A couple living on an 8.2-acre property on Town Line Road in Wainscott want to take advantage of the agricultural easement that covers 6.8 acres of the property to house four rescued horses. Two years after they first filed a site plan with the East Hampton Town Planning Board, and after having successfully fended off a lawsuit from a neighbor, their proposal is still before the planning board. “They are only trying to rescue horses,” Brian DeSesa, their attorney, said on the phone Monday.
The property at 55 Town Line Road is located on the east side of the street. A huge evergreen privet stands between the road and the property, which includes a single-family house, a swimming pool, and a tennis court, which are located on the northern 1.5 acres on the property. The southern 6.8 acres of potential farmland is contiguous to more of the same on a property accessed from Wainscott Hollow Road to the east.
The property was created as the result of the Orchard at Wainscott subdivision of 1984. DeSesa declined to identify the owners, who formed an LLC called 55 Town Line. According to the public record of the deed sale, the couple paid almost $19 million for the property in 2015.
The easement on the property allows the construction of “buildings and structures reasonably necessary for agricultural operations actually being conducted,” according to JoAnne Pahwul, assistant director of the East Hampton Town Planning Department.
What the owners of the property want to build are two paddocks, four 8-by-12-foot horse shelters, and an 8-by-12-foot feed shed. There also would be an area on the property where a truck being used in conjunction with the operation, and horse fencing. There would be a limit of four rescued horses on the property at any one time, DeSesa said. The couple are currently paying to board four rescued horses at an area stable, he said. Manure would be stored, then removed, on a regular basis from the property.

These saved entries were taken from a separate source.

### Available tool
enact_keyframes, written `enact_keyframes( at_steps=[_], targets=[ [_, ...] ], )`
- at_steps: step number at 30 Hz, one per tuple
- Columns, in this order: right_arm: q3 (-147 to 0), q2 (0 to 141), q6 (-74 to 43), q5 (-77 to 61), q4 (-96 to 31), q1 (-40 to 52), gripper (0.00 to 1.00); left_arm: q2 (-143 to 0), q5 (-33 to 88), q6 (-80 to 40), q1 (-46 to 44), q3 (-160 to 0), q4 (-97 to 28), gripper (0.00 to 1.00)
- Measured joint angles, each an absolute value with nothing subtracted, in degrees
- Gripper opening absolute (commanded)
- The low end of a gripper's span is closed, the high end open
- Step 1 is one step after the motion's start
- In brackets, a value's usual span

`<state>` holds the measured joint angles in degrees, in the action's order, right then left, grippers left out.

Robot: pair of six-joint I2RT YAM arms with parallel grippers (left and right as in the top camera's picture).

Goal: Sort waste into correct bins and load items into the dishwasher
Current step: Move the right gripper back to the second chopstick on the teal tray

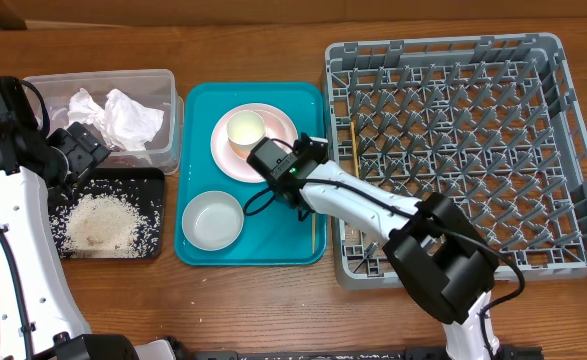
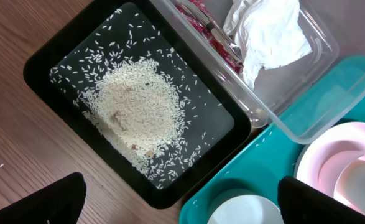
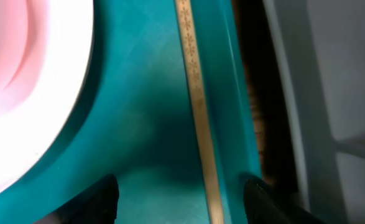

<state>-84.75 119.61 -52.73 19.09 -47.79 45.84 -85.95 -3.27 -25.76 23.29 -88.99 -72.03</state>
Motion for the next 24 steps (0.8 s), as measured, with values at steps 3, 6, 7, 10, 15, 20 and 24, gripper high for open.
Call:
enact_keyframes(
  at_steps=[3,6,7,10,15,20,24],
  targets=[
    [-84.75,119.61,-52.97,16.97,-47.68,45.63,0.65,-85.95,-3.27,-25.76,23.29,-88.99,-72.03,1.0],
    [-84.75,119.61,-52.99,16.14,-47.7,45.63,0.64,-85.95,-3.27,-25.76,23.29,-88.99,-72.03,1.0],
    [-84.75,119.61,-53.04,15.79,-47.7,45.63,0.6,-85.95,-3.27,-25.76,23.29,-88.99,-72.03,1.0],
    [-84.75,119.61,-53.32,15.4,-47.62,45.63,0.59,-85.95,-3.27,-25.76,23.29,-88.99,-72.05,1.0],
    [-83.61,119.5,-53.34,14.76,-44.25,45.63,0.59,-85.95,-3.27,-25.76,23.29,-88.99,-72.03,1.0],
    [-83.44,119.35,-53.36,13.69,-43.33,45.63,0.59,-85.95,-3.27,-25.76,23.29,-88.99,-72.03,1.0],
    [-82.7,119.46,-51.75,9.41,-40.91,45.63,0.59,-85.95,-3.27,-25.76,23.29,-88.99,-72.03,1.0]
  ],
)
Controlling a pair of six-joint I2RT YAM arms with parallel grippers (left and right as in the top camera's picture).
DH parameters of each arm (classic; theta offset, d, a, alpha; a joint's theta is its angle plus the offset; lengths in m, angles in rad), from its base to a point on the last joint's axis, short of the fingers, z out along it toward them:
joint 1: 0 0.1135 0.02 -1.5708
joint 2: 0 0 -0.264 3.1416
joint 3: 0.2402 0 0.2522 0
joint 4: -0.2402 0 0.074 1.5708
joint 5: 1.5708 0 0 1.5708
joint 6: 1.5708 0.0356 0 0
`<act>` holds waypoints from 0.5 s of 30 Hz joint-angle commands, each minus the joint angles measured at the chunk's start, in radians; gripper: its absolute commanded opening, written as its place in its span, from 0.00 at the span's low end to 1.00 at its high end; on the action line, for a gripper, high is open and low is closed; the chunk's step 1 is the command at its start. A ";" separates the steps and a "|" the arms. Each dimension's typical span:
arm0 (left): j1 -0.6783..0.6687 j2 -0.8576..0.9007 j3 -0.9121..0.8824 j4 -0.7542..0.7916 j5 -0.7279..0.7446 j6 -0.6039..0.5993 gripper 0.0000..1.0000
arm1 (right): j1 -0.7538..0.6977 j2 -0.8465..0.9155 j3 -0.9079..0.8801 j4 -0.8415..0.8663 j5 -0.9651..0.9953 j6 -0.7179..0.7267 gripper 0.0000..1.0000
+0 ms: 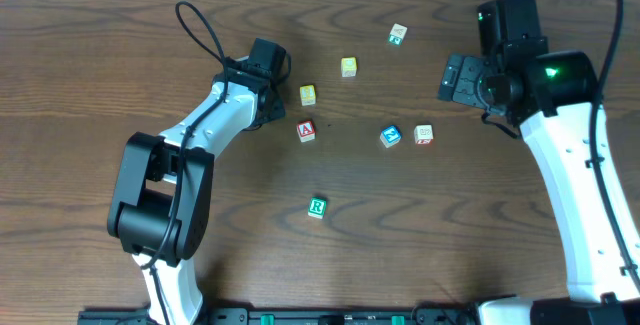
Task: Spell out Ai2
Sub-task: 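Grasp the red-lettered I block with the left gripper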
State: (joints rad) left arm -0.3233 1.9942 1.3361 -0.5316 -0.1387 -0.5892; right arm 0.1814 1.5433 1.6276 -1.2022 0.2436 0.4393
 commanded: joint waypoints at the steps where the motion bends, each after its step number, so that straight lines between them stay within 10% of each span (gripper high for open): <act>1: 0.003 0.020 0.008 -0.006 -0.012 -0.021 0.51 | -0.008 -0.019 0.000 -0.004 0.011 -0.011 0.96; 15: 0.003 0.020 0.008 -0.018 0.056 -0.014 0.26 | -0.008 -0.019 0.000 -0.005 0.011 -0.011 0.99</act>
State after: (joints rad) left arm -0.3233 1.9957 1.3373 -0.5388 -0.1188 -0.6052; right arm 0.1814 1.5417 1.6276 -1.2060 0.2436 0.4389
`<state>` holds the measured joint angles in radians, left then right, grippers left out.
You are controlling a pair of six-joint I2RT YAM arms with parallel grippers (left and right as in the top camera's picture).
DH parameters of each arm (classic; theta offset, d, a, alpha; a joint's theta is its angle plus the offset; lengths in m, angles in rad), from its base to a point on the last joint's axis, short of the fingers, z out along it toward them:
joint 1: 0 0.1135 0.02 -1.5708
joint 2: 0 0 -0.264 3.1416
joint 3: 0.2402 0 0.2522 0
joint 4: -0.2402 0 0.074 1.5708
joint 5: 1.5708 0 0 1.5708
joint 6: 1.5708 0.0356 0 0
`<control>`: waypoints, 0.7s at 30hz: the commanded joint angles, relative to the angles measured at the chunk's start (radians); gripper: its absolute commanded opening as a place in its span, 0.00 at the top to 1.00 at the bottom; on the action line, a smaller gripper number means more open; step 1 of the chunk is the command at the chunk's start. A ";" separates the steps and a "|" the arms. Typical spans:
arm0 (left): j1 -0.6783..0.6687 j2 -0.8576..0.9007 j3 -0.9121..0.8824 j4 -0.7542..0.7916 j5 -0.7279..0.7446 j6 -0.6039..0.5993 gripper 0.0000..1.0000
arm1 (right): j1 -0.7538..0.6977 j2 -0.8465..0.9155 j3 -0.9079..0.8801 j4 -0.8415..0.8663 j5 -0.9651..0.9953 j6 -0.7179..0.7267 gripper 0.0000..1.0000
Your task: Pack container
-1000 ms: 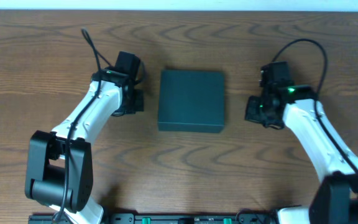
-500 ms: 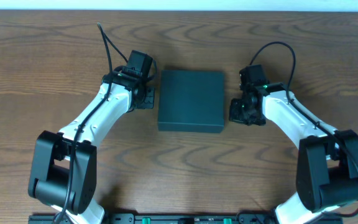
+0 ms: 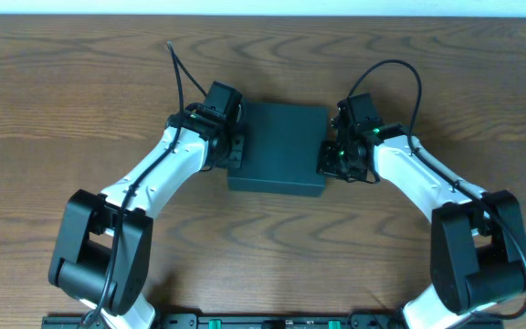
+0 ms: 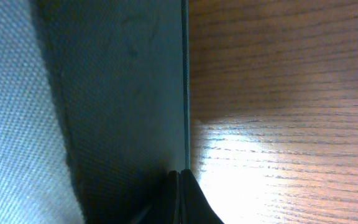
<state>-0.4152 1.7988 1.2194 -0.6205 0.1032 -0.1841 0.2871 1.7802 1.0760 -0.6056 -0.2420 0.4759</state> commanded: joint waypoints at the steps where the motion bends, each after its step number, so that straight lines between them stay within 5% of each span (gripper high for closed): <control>1: -0.036 0.028 -0.006 0.013 0.055 -0.013 0.94 | 0.009 -0.001 -0.001 0.020 -0.035 0.029 0.98; 21: -0.043 0.028 -0.006 0.072 0.147 -0.075 0.94 | -0.009 -0.001 0.005 0.142 -0.017 0.116 0.98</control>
<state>-0.4206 1.8111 1.2190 -0.5533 0.1146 -0.2512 0.2619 1.7802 1.0756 -0.4992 -0.1757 0.5312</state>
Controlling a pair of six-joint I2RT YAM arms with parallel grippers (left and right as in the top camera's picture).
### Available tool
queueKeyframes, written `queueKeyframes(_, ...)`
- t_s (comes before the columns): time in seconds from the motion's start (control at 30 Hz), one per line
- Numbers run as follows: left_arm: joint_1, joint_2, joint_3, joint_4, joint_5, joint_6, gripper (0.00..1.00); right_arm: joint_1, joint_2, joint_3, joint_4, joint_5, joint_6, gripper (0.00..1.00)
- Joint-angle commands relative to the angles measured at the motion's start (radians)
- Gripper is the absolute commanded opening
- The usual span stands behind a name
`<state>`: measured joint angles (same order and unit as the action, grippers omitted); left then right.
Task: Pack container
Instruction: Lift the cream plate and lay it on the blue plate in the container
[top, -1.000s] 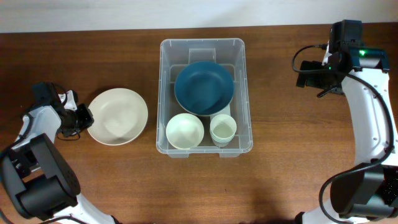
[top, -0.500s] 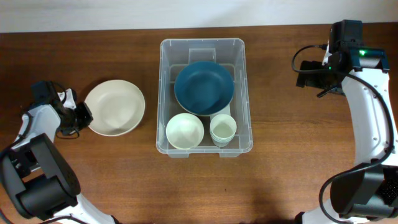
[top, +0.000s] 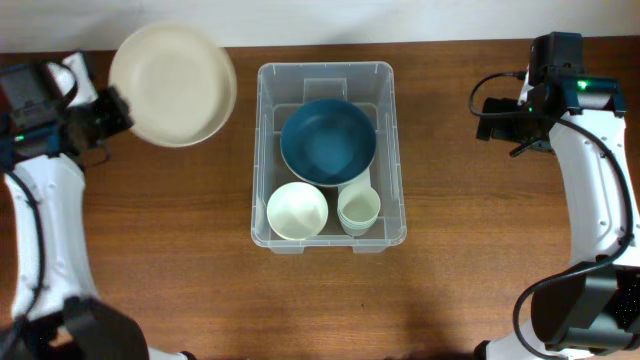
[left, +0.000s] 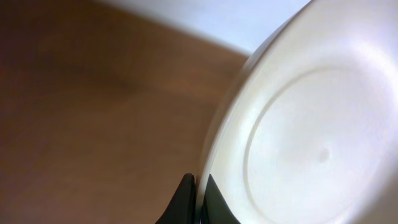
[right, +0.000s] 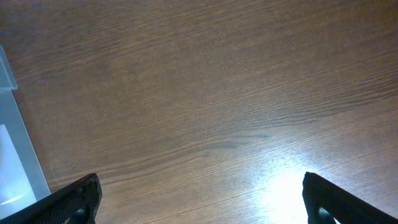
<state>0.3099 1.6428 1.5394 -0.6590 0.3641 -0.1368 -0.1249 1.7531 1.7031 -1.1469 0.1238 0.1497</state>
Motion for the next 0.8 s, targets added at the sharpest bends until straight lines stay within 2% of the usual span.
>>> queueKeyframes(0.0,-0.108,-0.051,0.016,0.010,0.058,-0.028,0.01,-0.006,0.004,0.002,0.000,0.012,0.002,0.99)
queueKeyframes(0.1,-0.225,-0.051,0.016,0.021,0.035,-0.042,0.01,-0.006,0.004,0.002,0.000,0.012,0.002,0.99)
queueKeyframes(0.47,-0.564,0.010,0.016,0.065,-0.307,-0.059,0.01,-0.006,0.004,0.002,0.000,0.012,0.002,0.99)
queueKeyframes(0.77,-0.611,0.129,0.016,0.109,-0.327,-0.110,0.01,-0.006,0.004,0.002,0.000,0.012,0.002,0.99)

The owners of a neighboring property, Strong Real Estate LLC, brought sued in New York State Supreme Court in an attempt to stop the construction of the horse structures. That suit was dismissed in April 2017. Strong Real Estate LLC is now appealing that dismissal at the appellate level, DeSesa said.
In the meantime, the planning board took another look at the site plan application at its October 24 meeting.
Board members questioned the presence of the hedgerow on Town Line Road. Ed Krug asked if the hedges were, in fact, a violation, a thought Kathleen Cunningham echoed. She said that the hedge seems to fly in the face of the intent of the easement, which she believes is meant to provide open agricultural vistas. “It is definitely blocking open space,” she said. DeSesa said on Monday that the property has never been cited for a violation, and believes the hedges fit in under the language of the easement.
Ian Calder-Piedmonte, an owner of Balsam Farms, cautioned fellow board members against interpreting “what is farming and what is not.” He said that contemporary farming on the East End is “not all potatoes and corn anymore.”
The board’s chairman, Job Potter, pointed out that there appeared to have been landscaping done in the area meant for agricultural use. He said that the landscaping should be removed as a condition for board’s approving the site plan.
Nancy Keeshan asked if the applicant could do more to move the proposed structures from neighboring properties, an idea other board members agreed with. DeSesa said Monday that he was conferring with the owners on redrawing the survey before the board, to accommodate the planning board’s thoughts.